| REQUIRED ACTION |
Print, exactly as they appear in the listing below, the lines from the line with "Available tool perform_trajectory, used" to the line with "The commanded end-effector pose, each", with both end lines kept.

***** EXERCISE INPUTS *****

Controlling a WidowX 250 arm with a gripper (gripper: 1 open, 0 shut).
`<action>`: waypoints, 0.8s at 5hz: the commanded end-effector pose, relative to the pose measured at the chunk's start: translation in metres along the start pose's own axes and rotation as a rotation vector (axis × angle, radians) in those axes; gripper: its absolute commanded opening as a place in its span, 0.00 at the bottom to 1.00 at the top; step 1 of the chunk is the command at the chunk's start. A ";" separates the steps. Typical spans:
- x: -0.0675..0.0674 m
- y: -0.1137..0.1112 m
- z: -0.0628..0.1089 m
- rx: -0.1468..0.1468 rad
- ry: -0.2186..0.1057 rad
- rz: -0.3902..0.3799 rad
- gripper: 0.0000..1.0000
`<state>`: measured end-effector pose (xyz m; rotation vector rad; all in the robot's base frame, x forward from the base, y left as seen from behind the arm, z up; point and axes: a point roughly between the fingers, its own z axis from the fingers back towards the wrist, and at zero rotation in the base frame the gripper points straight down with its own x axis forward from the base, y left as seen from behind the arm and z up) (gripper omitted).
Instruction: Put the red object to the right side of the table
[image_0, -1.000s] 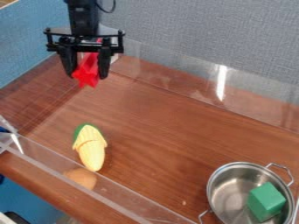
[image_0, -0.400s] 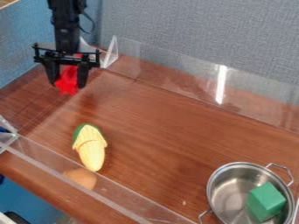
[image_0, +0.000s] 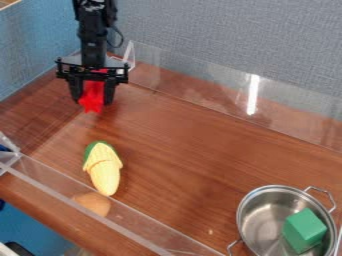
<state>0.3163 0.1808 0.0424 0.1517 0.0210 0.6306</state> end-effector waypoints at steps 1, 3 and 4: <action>0.019 -0.005 0.014 -0.003 -0.049 0.077 0.00; 0.023 -0.010 0.010 -0.020 -0.034 0.142 0.00; 0.020 -0.009 0.008 -0.032 -0.027 0.151 1.00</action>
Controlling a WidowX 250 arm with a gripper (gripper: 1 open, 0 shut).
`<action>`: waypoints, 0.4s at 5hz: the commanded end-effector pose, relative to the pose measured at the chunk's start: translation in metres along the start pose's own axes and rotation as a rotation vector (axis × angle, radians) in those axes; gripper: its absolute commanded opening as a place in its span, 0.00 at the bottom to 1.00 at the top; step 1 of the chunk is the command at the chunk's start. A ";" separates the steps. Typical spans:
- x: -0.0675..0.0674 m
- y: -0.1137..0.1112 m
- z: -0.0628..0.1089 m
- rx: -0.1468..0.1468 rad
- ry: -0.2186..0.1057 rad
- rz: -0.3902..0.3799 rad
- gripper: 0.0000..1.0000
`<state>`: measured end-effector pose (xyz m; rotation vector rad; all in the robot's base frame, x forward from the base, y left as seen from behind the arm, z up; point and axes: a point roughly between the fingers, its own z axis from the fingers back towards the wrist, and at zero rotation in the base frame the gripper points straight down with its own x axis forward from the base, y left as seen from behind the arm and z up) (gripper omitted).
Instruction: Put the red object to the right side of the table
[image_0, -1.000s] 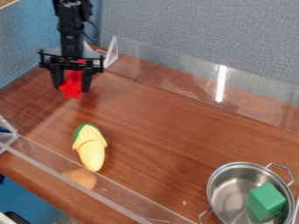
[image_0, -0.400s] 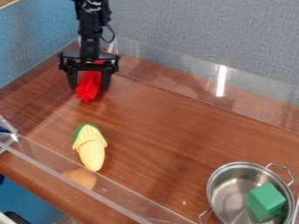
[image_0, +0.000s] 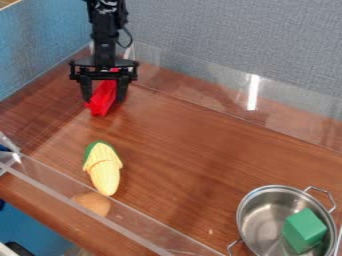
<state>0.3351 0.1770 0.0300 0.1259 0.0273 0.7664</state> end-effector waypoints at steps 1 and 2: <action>0.005 0.000 0.025 -0.027 -0.049 -0.024 1.00; 0.004 -0.006 0.029 -0.031 -0.053 -0.059 0.00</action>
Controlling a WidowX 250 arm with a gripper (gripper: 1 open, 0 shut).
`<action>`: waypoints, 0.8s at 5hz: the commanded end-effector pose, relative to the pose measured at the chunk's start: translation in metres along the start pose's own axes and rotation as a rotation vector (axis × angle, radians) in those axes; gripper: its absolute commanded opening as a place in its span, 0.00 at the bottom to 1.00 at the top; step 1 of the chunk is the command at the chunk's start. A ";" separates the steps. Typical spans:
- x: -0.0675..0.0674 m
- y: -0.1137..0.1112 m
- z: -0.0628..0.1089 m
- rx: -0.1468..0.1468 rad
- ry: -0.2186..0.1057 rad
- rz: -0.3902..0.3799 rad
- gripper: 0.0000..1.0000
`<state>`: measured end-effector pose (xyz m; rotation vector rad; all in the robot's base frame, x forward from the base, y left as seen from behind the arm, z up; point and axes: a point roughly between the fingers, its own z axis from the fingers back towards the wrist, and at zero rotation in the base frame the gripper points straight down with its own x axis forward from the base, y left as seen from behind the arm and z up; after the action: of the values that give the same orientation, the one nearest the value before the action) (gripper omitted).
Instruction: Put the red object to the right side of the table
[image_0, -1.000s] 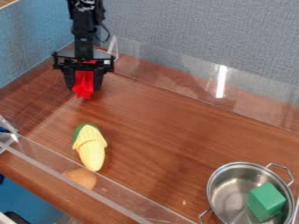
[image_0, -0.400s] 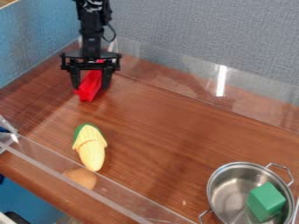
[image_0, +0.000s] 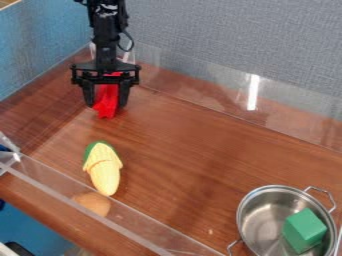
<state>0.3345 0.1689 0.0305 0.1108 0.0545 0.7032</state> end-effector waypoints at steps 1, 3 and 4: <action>0.002 -0.005 0.032 -0.030 -0.083 -0.045 0.00; -0.013 -0.013 0.044 -0.041 -0.092 -0.165 0.00; -0.007 -0.012 0.043 -0.042 -0.099 -0.160 0.00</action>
<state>0.3312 0.1454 0.0446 0.0909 0.0403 0.5303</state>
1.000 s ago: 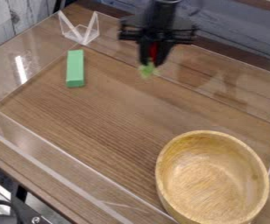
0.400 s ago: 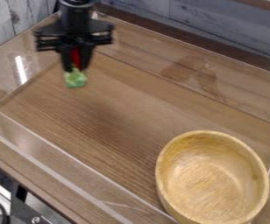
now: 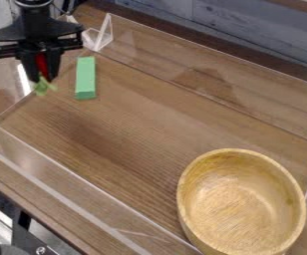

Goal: Move the red object to the left side of the table

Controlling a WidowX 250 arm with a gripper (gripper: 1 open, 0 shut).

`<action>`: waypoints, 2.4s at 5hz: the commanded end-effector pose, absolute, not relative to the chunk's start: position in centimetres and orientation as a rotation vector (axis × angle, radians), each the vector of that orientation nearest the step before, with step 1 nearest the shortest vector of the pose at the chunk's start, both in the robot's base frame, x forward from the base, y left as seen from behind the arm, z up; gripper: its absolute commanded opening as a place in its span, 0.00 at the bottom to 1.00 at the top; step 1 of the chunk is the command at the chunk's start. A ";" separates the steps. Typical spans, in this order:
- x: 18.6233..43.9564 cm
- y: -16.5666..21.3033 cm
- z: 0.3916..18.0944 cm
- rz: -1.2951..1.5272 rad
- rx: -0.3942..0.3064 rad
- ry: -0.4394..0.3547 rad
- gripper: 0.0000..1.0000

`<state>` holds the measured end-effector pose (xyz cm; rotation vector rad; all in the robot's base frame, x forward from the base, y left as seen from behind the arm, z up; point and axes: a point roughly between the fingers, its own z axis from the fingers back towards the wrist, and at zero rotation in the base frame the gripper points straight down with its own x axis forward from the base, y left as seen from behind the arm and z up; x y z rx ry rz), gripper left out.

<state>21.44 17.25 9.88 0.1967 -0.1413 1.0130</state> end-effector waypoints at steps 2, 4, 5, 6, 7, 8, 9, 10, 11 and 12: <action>22.2 20.3 9.0 1.126 0.248 -0.144 0.00; 22.7 21.5 5.8 1.211 0.276 -0.080 0.00; 23.1 21.8 4.5 1.229 0.273 -0.042 0.00; 22.7 21.7 3.7 1.253 0.262 0.002 0.00; 22.3 21.7 3.0 1.273 0.247 0.047 0.00; 21.8 21.6 3.0 1.357 0.229 0.100 0.00; 21.3 21.5 3.1 1.441 0.210 0.152 0.00; 20.6 21.6 2.7 1.464 0.197 0.196 0.00; 20.0 21.6 2.2 1.484 0.188 0.237 0.00; 19.4 21.6 1.8 1.504 0.175 0.279 0.00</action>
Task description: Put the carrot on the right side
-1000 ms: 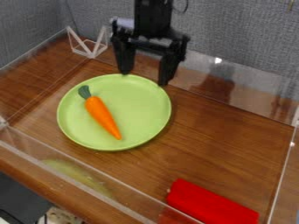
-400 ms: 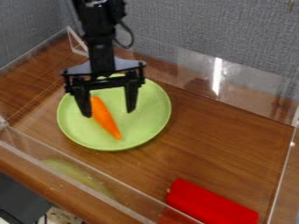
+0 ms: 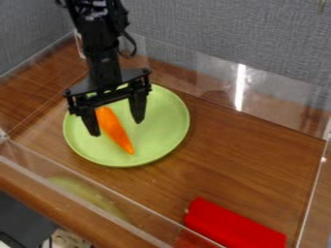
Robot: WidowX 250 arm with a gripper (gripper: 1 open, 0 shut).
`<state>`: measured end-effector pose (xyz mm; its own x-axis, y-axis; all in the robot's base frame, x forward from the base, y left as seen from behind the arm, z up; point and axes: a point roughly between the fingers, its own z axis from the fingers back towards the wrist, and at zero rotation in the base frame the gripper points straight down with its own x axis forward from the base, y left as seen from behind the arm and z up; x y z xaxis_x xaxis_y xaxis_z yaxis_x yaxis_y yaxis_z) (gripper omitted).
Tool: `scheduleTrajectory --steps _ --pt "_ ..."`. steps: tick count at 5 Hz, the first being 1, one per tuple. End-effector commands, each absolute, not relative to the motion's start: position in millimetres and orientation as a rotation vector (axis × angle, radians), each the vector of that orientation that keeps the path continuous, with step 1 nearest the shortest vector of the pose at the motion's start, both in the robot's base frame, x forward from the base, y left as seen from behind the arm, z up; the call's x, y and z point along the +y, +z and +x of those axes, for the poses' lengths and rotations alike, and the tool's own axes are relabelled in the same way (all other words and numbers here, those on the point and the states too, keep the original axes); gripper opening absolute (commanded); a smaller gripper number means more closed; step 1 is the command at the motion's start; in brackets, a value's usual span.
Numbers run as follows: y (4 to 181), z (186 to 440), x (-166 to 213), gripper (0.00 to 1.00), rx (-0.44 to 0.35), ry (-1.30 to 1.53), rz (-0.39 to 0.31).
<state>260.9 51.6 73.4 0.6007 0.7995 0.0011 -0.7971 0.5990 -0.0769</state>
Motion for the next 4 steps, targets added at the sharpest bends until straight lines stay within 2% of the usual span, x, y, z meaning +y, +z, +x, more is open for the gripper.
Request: scheduleTrajectory --steps 1,2,4 --pt "69.6 267 59 1.00 -0.074 0.982 -0.072" --pt "61.8 271 62 1.00 -0.089 1.007 -0.069" --pt "58.0 279 70 1.00 -0.121 1.020 -0.078"
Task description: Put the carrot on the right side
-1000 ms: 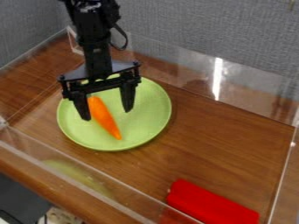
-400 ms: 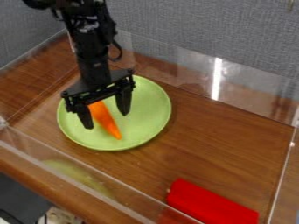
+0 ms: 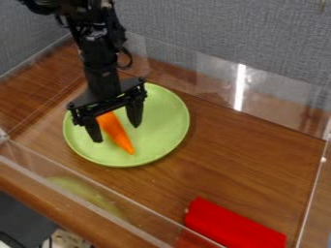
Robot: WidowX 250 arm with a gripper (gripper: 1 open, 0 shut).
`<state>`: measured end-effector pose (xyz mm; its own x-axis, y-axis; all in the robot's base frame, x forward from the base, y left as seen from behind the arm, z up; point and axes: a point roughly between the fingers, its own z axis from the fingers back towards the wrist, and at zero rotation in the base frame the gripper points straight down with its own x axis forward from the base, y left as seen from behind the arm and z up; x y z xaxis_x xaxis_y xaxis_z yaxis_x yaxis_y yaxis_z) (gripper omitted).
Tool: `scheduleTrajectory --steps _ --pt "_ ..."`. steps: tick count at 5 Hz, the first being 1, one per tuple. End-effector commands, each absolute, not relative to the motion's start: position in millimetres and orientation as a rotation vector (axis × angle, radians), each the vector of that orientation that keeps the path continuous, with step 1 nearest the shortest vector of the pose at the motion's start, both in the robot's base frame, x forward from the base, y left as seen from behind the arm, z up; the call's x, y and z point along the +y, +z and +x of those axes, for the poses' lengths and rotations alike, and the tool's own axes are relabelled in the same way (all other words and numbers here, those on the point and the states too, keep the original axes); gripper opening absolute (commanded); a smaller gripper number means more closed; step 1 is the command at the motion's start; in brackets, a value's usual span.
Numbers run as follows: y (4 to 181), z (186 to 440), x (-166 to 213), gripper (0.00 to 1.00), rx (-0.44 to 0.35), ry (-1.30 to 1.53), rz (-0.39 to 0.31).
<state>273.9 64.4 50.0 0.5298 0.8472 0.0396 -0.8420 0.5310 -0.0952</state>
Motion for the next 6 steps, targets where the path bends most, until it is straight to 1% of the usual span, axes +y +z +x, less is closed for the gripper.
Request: scheduleTrajectory --steps 1,4,6 --pt "58.1 281.7 72.2 1.00 -0.137 1.021 -0.080" --pt "57.3 290.0 74.9 1.00 -0.192 1.005 -0.083" --pt "55.9 290.5 72.1 1.00 -0.225 0.985 -0.066"
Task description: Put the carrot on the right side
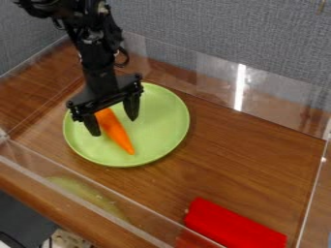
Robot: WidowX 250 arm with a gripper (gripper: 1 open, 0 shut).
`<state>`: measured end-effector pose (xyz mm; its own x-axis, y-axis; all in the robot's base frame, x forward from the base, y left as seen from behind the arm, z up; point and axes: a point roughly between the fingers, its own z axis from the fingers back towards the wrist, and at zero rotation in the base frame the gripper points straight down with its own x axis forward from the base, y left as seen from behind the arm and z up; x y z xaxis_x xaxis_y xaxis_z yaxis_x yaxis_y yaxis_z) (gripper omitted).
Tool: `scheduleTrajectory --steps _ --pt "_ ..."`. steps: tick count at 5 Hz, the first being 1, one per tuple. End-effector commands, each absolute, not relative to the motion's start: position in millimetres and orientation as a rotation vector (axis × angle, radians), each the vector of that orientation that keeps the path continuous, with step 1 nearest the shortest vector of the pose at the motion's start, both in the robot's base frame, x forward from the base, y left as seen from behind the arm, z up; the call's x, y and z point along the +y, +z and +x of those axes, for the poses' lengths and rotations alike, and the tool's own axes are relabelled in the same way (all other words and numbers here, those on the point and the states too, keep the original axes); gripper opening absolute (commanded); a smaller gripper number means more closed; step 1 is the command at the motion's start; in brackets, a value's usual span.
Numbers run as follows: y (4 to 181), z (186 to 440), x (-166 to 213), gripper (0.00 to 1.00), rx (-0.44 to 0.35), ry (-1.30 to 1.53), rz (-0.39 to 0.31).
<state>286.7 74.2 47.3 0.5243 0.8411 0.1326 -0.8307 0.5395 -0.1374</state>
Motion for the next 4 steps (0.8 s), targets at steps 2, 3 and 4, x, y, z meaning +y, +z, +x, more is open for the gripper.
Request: scheduleTrajectory --steps 2,3,4 --pt "54.8 291.3 69.2 1.00 -0.253 0.959 -0.046" --pt "54.9 292.4 70.0 1.00 -0.267 0.954 -0.038" --pt "54.2 293.9 72.0 1.00 -0.279 0.954 -0.027"
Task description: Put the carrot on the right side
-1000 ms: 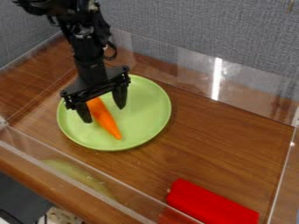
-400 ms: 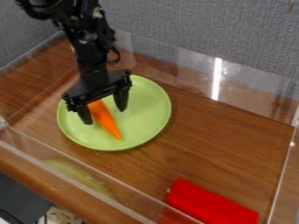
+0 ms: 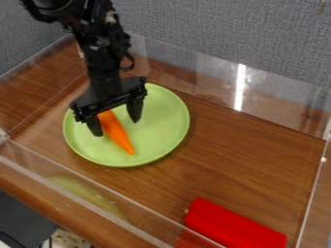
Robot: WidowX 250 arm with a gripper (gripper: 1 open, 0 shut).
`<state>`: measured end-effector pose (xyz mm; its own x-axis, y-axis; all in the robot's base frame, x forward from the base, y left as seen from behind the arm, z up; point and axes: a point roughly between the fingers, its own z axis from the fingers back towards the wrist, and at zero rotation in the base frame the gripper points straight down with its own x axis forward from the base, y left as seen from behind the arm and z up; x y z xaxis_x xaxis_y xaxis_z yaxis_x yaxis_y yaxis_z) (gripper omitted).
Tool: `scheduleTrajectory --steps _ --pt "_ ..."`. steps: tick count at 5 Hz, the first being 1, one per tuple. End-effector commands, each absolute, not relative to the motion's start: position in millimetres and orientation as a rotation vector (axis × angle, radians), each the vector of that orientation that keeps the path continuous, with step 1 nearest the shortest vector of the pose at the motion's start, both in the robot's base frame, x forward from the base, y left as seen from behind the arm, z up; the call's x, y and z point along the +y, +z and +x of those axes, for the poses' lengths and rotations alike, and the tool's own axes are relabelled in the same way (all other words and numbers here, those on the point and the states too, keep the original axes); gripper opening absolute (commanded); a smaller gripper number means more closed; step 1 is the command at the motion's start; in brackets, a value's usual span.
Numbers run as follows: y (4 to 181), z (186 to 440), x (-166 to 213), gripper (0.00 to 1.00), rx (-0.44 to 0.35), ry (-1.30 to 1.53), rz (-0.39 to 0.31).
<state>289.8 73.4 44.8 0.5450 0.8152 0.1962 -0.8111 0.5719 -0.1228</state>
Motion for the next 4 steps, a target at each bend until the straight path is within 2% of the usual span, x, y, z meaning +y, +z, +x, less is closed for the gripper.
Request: scheduleTrajectory --steps 1,2,4 --pt "49.3 295 71 0.00 -0.281 0.953 -0.018" --pt "63.0 297 65 0.00 -0.298 0.880 -0.027" --pt "106.6 308 32 0.00 -0.344 0.619 -0.091"
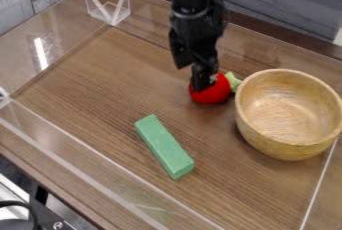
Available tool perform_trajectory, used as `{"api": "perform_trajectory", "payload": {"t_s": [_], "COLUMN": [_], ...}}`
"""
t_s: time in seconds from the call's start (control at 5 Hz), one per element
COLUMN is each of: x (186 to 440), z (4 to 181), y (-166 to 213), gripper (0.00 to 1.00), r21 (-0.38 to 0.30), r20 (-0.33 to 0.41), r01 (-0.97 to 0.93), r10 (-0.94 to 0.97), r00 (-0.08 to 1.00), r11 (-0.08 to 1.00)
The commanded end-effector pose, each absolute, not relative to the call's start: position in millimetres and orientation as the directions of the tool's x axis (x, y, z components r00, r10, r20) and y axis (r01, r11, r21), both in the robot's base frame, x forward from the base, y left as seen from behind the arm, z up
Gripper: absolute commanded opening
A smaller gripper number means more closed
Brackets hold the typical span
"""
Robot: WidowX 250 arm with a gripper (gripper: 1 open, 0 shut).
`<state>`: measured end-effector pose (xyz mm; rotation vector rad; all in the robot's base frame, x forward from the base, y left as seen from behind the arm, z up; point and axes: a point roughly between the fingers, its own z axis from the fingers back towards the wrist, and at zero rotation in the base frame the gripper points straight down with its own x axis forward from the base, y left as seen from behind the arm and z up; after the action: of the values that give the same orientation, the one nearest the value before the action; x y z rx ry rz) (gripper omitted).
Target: Move the red object to the left side of the table
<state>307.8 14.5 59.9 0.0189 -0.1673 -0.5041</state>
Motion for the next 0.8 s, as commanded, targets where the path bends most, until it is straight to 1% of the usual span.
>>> {"api": "perform_trajectory", "payload": {"t_s": [0.0,0.2,0.6], "x": [314.0,317.8,318.0], "z": [51.6,52.2,79.3], "y": [9.4,8.5,30.6], "gripper": [1.0,0.0,0.0], "r21": [0.075,0.072,0.108], "r20": [0.173,0.164,0.218], "r01": [0.496,0.462,0.342], "r10": [-0.501,-0.468,-0.358], "r00": [0.848,0.869,0.908], "r11": [0.865,0.884,0.933]}}
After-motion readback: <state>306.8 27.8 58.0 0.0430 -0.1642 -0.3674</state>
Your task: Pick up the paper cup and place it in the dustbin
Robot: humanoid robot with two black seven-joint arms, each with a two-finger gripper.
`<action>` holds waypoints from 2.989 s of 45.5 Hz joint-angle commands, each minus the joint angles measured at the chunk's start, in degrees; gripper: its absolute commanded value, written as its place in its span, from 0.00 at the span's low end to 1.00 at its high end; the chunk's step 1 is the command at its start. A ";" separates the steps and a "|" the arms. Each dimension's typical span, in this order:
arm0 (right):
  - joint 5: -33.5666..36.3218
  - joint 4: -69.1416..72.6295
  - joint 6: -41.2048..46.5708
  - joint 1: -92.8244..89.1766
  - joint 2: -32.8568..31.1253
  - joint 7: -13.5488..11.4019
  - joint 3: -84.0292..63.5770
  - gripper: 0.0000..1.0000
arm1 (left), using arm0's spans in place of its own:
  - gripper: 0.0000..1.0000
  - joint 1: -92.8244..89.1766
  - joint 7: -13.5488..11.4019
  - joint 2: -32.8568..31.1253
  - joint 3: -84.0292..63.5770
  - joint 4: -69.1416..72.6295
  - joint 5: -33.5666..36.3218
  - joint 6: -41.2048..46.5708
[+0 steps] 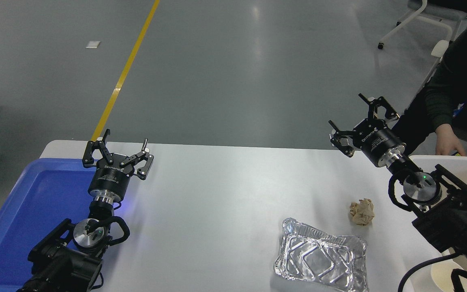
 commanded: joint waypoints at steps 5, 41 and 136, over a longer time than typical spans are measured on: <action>-0.02 0.34 0.00 -1.10 -0.06 0.00 -0.05 1.00 | 0.99 0.00 0.00 0.02 0.04 0.00 0.00 -0.04; -2.40 11.67 -4.92 6.98 -12.44 -3.51 -7.51 1.00 | 0.99 -0.09 0.00 0.02 0.04 0.09 0.00 0.05; -21.01 65.90 9.05 101.65 -17.63 -3.60 -132.85 1.00 | 0.99 -0.09 0.00 0.02 -0.05 0.09 -0.18 0.05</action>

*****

| RESPONSE BELOW |
Available tool perform_trajectory, used as `{"api": "perform_trajectory", "payload": {"t_s": [_], "COLUMN": [_], ...}}`
"""
t_s: time in seconds from the call's start (control at 5 Hz), one per element
COLUMN is each of: x (186 to 440), z (4 to 181), y (-166 to 213), gripper (0.00 to 1.00), r21 (-0.38 to 0.30), r20 (-0.33 to 0.41), r01 (-0.97 to 0.93), r10 (-0.94 to 0.97), r00 (-0.08 to 1.00), r11 (-0.08 to 1.00)
The commanded end-effector pose, each absolute, not relative to the call's start: position in millimetres and orientation as the directions of the tool's x axis (x, y, z components r00, r10, r20) and y axis (r01, r11, r21), both in the robot's base frame, x forward from the base, y left as seen from behind the arm, z up

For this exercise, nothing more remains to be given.